The main script is written in Python and is the file make_dictionary.py
. It
uses the file conversion_rules.txt
for updating ortography. The final updated
dictionary can be found in pdf/updated-chol-dictionary.pdf
.
Make sure you have Python 3 installed. The script was
developed under Python 3.7 and that version is recommended for full
functionality. To check your version of Python, run python3 --version
.
To run the script, clone or download the repository and run the main script with Python 3 from within it:
git clone https://github.com/ianvcaldas/chol-dictionary.git
cd chol-dictionary
python3 make_dictionary.py
In case you want to run the test cases, to make sure all ortography conversions are working as intended, make sure you have pytest installed and run it from within the script repository:
cd chol-dictionary
pytest
Custom cases to test ortography conversions can be added by the user by editing
the file test_cases.txt
.
Ortography update is done by a series of regular expression string
replacements. All replacements are done according to the file
conversion_rules.txt
.
The script loops through the entire dictionary source file in MDF format, and if the current line represents a field in Ch'ol, the ortography for the entry is updated. If it represents any other kind of field, the ortography is left alone. The output of the ortography update is another file in MDF format.

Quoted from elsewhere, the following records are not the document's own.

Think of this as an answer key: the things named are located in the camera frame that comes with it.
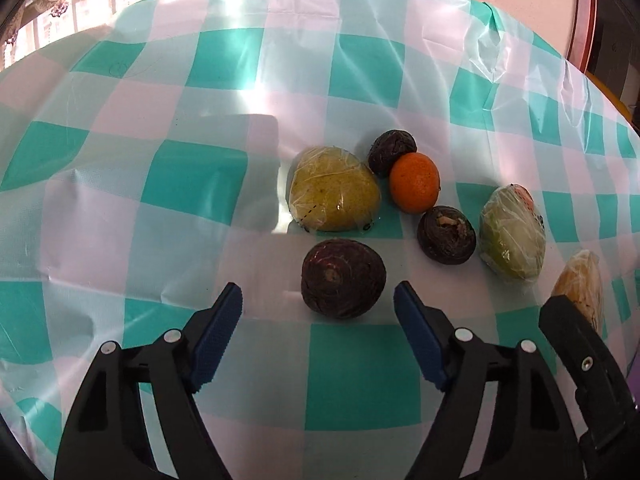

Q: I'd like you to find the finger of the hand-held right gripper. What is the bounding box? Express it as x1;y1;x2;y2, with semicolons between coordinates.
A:
539;296;638;480

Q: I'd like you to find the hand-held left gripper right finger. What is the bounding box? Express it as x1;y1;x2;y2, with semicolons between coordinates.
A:
394;281;585;480

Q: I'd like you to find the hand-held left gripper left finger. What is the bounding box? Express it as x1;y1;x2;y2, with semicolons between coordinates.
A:
54;282;244;480

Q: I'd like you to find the plastic-wrapped yellow-orange fruit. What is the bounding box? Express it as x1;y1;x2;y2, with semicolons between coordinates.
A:
550;249;604;333

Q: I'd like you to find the orange mandarin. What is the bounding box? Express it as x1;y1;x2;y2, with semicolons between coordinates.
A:
389;152;441;214

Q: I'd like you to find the green white checkered tablecloth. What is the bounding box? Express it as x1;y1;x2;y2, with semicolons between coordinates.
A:
0;0;640;480

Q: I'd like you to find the large dark water chestnut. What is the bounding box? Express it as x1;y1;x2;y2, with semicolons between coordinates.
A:
300;239;387;320

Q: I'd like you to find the dark water chestnut pale scar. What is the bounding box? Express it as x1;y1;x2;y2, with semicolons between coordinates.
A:
417;205;477;265

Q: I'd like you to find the plastic-wrapped green fruit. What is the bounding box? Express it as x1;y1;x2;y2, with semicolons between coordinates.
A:
479;184;547;282

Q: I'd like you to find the plastic-wrapped yellow pear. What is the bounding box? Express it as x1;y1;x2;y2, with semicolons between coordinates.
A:
289;146;382;234

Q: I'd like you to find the small dark passion fruit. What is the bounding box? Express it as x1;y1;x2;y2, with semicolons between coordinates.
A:
368;129;418;178

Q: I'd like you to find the red-brown door frame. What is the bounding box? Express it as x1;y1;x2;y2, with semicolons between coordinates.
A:
565;0;601;75

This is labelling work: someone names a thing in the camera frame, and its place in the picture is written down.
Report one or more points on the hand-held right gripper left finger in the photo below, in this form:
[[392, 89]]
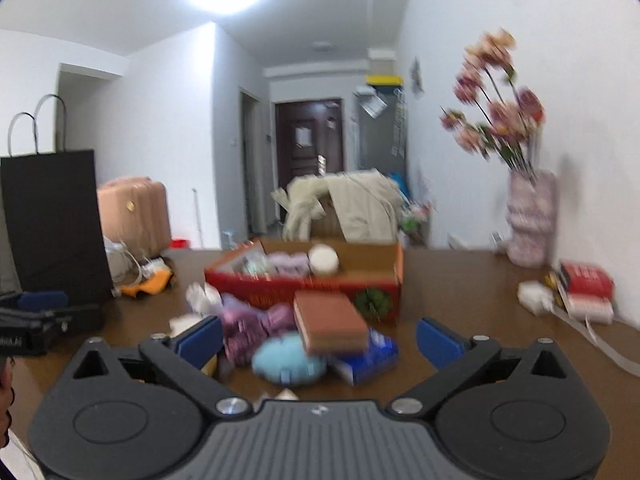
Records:
[[200, 340]]

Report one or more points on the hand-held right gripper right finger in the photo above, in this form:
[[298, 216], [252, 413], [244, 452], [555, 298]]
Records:
[[440, 342]]

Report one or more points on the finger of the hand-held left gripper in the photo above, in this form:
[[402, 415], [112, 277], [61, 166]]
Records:
[[42, 300], [77, 319]]

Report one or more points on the yellow plush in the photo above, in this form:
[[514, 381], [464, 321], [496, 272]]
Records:
[[211, 365]]

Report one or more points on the white plush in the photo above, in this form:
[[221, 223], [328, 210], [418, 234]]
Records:
[[202, 297]]

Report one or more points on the purple woven pouch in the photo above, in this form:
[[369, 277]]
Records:
[[250, 330]]

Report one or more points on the light blue plush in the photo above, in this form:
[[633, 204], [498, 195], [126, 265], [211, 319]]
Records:
[[287, 362]]

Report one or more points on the red cardboard box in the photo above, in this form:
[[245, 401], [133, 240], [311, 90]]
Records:
[[280, 292]]

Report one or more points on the white cloth scrap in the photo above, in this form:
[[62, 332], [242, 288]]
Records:
[[182, 325]]

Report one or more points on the blue tissue packet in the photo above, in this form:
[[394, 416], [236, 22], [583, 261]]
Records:
[[370, 357]]

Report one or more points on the orange curved holder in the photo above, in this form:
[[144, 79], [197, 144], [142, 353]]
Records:
[[150, 282]]

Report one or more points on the black paper bag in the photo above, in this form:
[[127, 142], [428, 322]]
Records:
[[50, 220]]

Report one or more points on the iridescent plastic bag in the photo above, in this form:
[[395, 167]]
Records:
[[252, 265]]

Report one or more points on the white crumpled tissue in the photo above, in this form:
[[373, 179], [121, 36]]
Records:
[[535, 297]]

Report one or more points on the person's white shirt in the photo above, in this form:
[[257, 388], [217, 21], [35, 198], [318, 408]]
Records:
[[15, 457]]

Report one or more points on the purple fluffy cloth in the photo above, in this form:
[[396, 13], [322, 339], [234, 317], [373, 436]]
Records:
[[290, 262]]

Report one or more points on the white round sponge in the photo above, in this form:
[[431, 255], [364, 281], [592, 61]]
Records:
[[323, 258]]

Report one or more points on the pink textured vase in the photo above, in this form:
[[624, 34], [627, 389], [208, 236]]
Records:
[[530, 215]]

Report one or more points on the red black small box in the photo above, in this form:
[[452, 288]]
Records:
[[587, 280]]

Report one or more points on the beige coat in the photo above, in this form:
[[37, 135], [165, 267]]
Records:
[[355, 205]]

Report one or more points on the brown cardboard box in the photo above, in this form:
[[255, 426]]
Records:
[[325, 222]]

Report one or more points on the grey interior door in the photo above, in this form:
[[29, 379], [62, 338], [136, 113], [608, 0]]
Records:
[[250, 160]]

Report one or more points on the grey refrigerator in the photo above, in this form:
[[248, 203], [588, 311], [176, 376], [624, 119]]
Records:
[[380, 135]]

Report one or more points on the dark brown entrance door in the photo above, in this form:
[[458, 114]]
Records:
[[310, 137]]

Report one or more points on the pink artificial flowers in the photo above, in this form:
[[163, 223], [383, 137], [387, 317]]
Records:
[[505, 115]]

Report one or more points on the paper on refrigerator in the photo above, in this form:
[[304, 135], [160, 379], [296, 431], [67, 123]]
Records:
[[372, 102]]

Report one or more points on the yellow box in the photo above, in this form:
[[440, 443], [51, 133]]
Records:
[[384, 80]]

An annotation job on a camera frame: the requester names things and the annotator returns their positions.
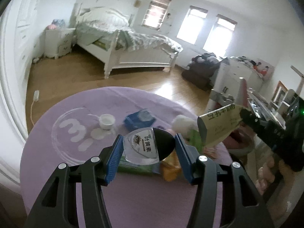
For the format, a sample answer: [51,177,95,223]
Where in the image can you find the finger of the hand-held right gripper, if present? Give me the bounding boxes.
[240,108,262,134]

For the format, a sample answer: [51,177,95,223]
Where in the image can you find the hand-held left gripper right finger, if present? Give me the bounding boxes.
[174,134,273,228]

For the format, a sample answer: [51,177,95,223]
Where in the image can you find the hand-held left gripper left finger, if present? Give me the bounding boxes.
[24,135,124,228]

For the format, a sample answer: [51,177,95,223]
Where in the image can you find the orange snack packet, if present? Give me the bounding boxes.
[160,152,182,182]

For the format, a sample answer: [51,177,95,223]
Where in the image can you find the clear plastic labelled container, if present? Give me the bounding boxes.
[122,128,160,165]

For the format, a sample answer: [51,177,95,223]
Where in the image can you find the cream cardboard box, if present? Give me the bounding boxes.
[198,103,250,149]

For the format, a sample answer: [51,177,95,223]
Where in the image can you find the person's right hand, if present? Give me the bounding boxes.
[255,159,285,195]

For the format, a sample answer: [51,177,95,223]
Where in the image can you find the cluttered desk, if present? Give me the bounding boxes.
[247,88,289,129]

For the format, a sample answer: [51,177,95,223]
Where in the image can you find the long green snack packet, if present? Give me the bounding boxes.
[117,157,162,175]

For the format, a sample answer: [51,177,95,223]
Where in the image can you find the small green wrapper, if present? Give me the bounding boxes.
[188,129,203,153]

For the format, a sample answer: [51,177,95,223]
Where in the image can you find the pink and grey chair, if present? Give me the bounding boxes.
[207,78,259,157]

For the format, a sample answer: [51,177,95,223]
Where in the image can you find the white fluffy ball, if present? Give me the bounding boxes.
[172,115,199,138]

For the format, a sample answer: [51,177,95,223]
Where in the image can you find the small white cup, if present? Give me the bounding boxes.
[98,114,116,130]

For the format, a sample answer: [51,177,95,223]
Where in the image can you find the purple tablecloth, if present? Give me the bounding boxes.
[20,87,232,228]

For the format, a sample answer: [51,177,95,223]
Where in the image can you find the blue wipes packet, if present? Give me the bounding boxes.
[123,109,156,132]

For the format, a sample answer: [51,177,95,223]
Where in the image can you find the white dresser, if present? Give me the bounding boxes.
[211,57,264,100]

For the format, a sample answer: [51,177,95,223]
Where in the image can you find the pink picture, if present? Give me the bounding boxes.
[252,59,274,80]

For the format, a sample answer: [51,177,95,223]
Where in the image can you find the white desk lamp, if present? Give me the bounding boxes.
[291,65,304,93]

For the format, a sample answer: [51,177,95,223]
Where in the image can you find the dark sofa with clothes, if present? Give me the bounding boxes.
[182,53,224,91]

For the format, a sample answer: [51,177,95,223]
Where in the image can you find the bright window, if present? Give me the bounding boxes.
[203,14,238,56]
[176,5,208,44]

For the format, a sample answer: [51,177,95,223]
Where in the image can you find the white bed with bedding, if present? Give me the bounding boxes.
[75,3,183,79]

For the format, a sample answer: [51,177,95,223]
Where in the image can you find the white nightstand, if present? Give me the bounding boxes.
[45,27,76,59]

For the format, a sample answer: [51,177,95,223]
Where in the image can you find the white wardrobe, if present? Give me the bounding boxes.
[3,0,45,136]

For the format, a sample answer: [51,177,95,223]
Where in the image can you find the window with brown blind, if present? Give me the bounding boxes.
[142,0,172,30]

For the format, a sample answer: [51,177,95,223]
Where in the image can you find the items on nightstand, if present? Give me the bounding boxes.
[49,19,66,29]

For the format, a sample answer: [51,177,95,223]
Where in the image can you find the wooden picture frame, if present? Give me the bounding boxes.
[273,81,288,101]

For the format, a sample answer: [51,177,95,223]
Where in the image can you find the white power strip with cable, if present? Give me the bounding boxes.
[30,90,40,127]

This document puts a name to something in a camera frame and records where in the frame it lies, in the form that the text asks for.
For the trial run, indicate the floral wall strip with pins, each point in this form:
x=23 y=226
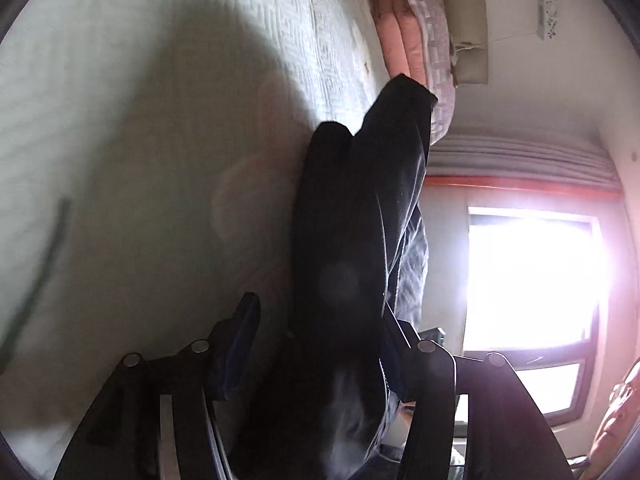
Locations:
x=548 y=0

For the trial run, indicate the white quilted bed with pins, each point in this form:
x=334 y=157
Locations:
x=125 y=110

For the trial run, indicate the peach cloth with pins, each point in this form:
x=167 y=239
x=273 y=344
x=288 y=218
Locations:
x=617 y=420

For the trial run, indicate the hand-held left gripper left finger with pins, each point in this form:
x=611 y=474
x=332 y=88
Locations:
x=239 y=335

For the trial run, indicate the pink folded blanket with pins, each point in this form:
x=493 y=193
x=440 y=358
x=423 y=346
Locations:
x=400 y=30

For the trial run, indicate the grey curtain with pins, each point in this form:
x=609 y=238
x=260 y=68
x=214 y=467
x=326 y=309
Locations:
x=520 y=157

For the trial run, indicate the beige padded headboard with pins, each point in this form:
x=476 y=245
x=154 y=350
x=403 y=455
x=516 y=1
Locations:
x=465 y=10

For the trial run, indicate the black pants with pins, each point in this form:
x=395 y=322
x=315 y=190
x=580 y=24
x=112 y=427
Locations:
x=350 y=235

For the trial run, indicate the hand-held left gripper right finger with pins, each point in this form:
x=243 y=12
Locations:
x=406 y=360

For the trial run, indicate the orange window frame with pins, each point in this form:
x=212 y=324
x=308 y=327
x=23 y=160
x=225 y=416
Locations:
x=525 y=187

Known bugs with ortography update: Ch'ol words inside a block of Spanish text – for instance, in the "cultural information" entries – are not updated.
After we've produced a new file in MDF format, the order of entries might not be alphabetical anymore due to the ortography changes. To correct this, we do this "realphabetization". This part of the script reorders entries based on standard alphabetical order and prints a new source in MDF format.
Known bugs with realphabetization: Some words have multiple numbered
entries indexed by the MDF field \hm
. After realphabetization, these entries
might stop being in the right order. We believe only the following entries, in
the Ch'ol to Spanish dictionary, are affected: joch', ñak, wersa, *wuty, and
yolokña.
The last part of the script converts the source into LaTeX for ease of
compilation and typesetting. The file latex_header.tex
includes all the
formatting and typesetting code and is automatically added to the dictionary
when the script make_dictionary.py
is run. In order to change the LaTeX
formatting, one would need to change latex_header.py
, then re-run
make_dictionary.py
to generate a new .tex
file, then compile that file
using any LaTeX compiler.
Diccionario chꞌol de Tumbalá, Chiapas, con variaciones dialectales de Tila y Sabanilla is licensed under CC BY-NC-SA 4.0 and attributed to the original authors and speakers. The dictionary with updated ortography is a derivative work of the above and likewise under CC BY-NC-SA 4.0.